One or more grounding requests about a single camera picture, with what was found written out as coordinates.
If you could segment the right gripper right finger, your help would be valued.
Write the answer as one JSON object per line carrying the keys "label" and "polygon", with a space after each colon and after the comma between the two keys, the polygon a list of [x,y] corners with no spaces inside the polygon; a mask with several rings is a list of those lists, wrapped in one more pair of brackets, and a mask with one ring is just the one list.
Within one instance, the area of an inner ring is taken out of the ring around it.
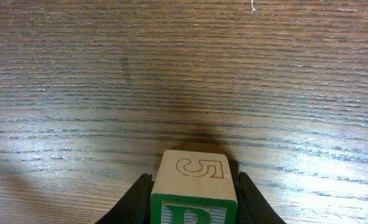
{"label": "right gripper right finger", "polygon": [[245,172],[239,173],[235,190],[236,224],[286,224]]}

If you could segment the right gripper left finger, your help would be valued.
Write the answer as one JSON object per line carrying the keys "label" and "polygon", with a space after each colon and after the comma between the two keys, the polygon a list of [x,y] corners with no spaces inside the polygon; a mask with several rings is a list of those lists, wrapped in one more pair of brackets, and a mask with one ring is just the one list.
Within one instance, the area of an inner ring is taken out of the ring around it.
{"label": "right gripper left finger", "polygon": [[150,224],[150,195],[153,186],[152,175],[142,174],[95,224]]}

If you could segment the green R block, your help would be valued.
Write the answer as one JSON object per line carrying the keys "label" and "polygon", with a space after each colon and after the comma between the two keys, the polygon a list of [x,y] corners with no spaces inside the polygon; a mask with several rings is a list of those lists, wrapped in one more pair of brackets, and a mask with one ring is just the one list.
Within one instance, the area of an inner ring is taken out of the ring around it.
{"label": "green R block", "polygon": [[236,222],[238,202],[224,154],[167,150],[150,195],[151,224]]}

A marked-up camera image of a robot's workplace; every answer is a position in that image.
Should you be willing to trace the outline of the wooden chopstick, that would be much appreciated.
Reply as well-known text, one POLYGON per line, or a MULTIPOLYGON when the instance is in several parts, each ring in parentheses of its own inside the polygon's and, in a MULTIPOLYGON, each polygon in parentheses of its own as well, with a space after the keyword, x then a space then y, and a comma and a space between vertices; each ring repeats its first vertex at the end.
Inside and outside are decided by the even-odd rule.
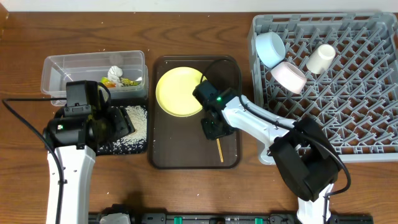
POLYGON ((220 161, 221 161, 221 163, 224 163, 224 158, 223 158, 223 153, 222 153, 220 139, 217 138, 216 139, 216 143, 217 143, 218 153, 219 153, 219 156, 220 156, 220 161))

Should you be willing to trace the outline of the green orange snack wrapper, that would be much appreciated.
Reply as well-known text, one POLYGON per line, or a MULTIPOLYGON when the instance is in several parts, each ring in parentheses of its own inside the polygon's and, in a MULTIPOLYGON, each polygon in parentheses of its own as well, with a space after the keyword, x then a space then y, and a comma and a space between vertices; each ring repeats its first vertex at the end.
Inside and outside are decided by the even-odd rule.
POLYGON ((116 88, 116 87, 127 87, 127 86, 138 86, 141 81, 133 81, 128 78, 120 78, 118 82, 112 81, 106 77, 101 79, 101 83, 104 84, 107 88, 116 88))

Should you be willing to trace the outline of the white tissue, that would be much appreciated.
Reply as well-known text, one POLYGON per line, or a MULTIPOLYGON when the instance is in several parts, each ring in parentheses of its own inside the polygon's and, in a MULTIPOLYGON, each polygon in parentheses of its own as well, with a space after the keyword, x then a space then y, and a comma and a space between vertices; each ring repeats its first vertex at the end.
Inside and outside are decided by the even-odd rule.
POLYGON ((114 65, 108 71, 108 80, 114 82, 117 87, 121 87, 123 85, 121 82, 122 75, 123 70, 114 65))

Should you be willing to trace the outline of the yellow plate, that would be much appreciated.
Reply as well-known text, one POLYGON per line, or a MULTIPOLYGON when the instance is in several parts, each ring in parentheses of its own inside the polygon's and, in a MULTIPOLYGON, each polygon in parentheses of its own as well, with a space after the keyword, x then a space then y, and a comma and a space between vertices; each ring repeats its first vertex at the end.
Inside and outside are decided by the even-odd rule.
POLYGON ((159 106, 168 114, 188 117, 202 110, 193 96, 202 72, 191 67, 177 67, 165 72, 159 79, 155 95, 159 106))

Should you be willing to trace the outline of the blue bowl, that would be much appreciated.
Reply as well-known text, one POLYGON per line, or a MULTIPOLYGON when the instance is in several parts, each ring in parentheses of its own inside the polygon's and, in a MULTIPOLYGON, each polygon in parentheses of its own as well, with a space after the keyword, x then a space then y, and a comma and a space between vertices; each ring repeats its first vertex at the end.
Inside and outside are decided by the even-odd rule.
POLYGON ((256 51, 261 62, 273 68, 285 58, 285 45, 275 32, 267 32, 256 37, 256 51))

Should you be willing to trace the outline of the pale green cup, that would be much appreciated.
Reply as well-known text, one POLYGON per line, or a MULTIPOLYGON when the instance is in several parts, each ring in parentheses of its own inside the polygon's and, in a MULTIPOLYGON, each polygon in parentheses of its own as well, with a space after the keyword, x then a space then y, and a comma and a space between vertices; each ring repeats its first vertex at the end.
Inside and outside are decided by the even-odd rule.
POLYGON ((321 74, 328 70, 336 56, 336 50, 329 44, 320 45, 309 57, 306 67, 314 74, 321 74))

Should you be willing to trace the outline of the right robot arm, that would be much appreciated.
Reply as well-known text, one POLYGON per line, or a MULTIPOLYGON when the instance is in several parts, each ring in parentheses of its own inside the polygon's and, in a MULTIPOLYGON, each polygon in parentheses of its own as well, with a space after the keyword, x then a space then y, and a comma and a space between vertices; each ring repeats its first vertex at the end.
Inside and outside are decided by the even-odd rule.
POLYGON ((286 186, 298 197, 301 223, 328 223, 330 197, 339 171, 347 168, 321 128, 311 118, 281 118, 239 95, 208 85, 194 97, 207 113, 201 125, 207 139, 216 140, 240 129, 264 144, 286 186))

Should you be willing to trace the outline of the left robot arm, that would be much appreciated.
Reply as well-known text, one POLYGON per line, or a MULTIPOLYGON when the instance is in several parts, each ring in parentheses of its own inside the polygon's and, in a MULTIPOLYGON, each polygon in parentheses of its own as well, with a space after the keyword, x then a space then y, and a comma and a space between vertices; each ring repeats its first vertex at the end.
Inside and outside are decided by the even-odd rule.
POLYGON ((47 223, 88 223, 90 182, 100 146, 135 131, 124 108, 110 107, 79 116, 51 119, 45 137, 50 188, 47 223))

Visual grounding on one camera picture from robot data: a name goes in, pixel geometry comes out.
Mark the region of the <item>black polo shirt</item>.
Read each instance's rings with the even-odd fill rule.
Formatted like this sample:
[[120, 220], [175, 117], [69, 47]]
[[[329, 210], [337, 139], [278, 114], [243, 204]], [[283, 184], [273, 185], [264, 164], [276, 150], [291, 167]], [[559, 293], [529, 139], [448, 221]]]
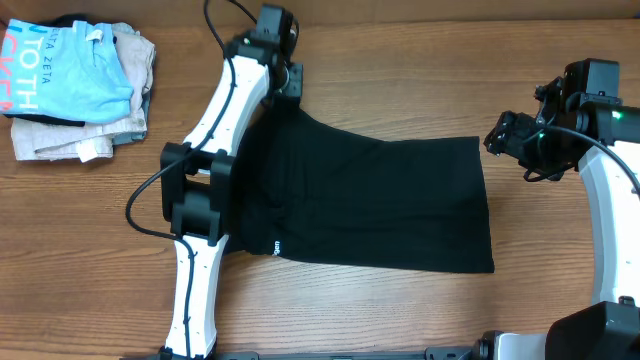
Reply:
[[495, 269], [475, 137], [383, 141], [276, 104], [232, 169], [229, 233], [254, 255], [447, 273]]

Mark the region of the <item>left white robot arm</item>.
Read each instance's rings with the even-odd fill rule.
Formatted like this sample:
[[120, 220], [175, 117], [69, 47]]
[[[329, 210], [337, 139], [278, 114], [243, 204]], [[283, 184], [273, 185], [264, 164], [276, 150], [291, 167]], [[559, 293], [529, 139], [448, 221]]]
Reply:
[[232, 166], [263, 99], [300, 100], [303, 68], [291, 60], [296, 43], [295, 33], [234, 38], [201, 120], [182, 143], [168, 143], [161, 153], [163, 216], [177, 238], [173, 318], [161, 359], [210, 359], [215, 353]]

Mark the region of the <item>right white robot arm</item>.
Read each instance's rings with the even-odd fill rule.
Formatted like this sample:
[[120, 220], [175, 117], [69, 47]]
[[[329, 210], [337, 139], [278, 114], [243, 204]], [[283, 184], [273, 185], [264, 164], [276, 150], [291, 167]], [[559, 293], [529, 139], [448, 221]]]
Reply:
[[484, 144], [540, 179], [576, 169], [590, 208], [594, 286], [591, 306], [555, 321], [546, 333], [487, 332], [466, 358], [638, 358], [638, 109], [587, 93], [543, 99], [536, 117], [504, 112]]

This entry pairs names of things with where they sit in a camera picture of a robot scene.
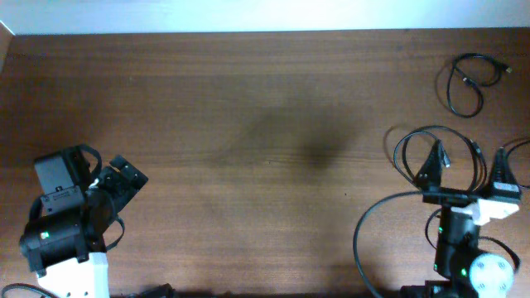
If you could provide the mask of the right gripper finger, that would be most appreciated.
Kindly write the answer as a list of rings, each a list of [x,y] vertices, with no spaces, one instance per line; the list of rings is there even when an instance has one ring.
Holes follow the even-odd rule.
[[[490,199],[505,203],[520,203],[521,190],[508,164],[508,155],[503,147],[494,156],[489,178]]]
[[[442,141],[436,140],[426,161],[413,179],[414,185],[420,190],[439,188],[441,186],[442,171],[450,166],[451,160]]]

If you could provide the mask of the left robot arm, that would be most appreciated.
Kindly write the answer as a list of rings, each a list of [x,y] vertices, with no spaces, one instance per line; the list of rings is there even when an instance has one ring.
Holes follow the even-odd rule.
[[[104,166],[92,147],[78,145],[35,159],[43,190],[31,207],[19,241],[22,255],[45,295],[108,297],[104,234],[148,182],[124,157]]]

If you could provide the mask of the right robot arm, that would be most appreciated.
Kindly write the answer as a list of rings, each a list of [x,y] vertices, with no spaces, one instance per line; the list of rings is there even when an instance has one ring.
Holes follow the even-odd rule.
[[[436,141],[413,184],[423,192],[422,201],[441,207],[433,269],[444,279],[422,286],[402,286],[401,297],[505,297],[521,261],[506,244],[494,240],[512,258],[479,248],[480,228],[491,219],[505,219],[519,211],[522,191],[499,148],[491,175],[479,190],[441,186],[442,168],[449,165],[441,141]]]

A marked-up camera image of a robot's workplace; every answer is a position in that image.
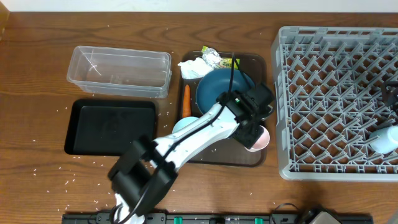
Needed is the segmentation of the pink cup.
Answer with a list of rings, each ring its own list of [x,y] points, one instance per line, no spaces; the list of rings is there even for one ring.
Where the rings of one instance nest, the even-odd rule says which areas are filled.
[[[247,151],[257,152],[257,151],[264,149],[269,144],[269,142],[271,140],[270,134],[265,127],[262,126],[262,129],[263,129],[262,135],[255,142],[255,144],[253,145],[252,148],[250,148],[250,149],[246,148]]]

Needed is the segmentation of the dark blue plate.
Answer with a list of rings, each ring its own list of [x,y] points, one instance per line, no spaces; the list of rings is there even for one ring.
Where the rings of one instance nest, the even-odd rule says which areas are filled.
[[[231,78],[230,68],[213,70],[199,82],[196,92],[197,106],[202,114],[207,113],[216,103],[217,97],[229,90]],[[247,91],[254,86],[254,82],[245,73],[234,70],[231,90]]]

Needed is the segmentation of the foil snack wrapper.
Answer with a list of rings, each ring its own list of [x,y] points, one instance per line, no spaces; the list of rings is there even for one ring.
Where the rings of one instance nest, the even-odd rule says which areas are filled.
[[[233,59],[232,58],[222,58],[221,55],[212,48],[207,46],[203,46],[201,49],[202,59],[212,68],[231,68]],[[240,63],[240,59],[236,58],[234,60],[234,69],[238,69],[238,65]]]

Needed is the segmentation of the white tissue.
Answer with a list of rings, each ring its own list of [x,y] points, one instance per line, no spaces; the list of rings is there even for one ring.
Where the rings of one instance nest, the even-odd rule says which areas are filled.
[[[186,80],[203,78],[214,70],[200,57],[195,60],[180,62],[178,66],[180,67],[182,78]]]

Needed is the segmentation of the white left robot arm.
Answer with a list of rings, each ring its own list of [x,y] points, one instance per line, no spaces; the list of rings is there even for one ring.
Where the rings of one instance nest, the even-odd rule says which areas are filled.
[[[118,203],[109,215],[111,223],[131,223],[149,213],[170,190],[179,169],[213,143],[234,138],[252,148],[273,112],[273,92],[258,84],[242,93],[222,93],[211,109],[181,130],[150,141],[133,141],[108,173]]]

- _WHAT TO PRODUCE_
Begin at the first line of the material and copy each line exactly through the one containing "If you could segment the right gripper left". Omit pictures.

- _SOLUTION TO THIS PROBLEM_
One or more grounding requests about a single camera picture, with what was found written out as coordinates.
If you could segment the right gripper right finger, your help would be valued.
Write the answer as one JSON object per line carrying the keys "label" and "polygon", with a space after each colon and after the comma between the two keys, the polygon a list of [x,y] corners with no spaces inside the polygon; a mask with several rings is a list of those lists, wrapped in one more pair of brackets, and a mask with one ring is just the one list.
Within one instance, the area of an inner ring is taken out of the ring around it.
{"label": "right gripper right finger", "polygon": [[245,172],[239,173],[235,190],[236,224],[286,224]]}

If you could segment the right gripper left finger, your help would be valued.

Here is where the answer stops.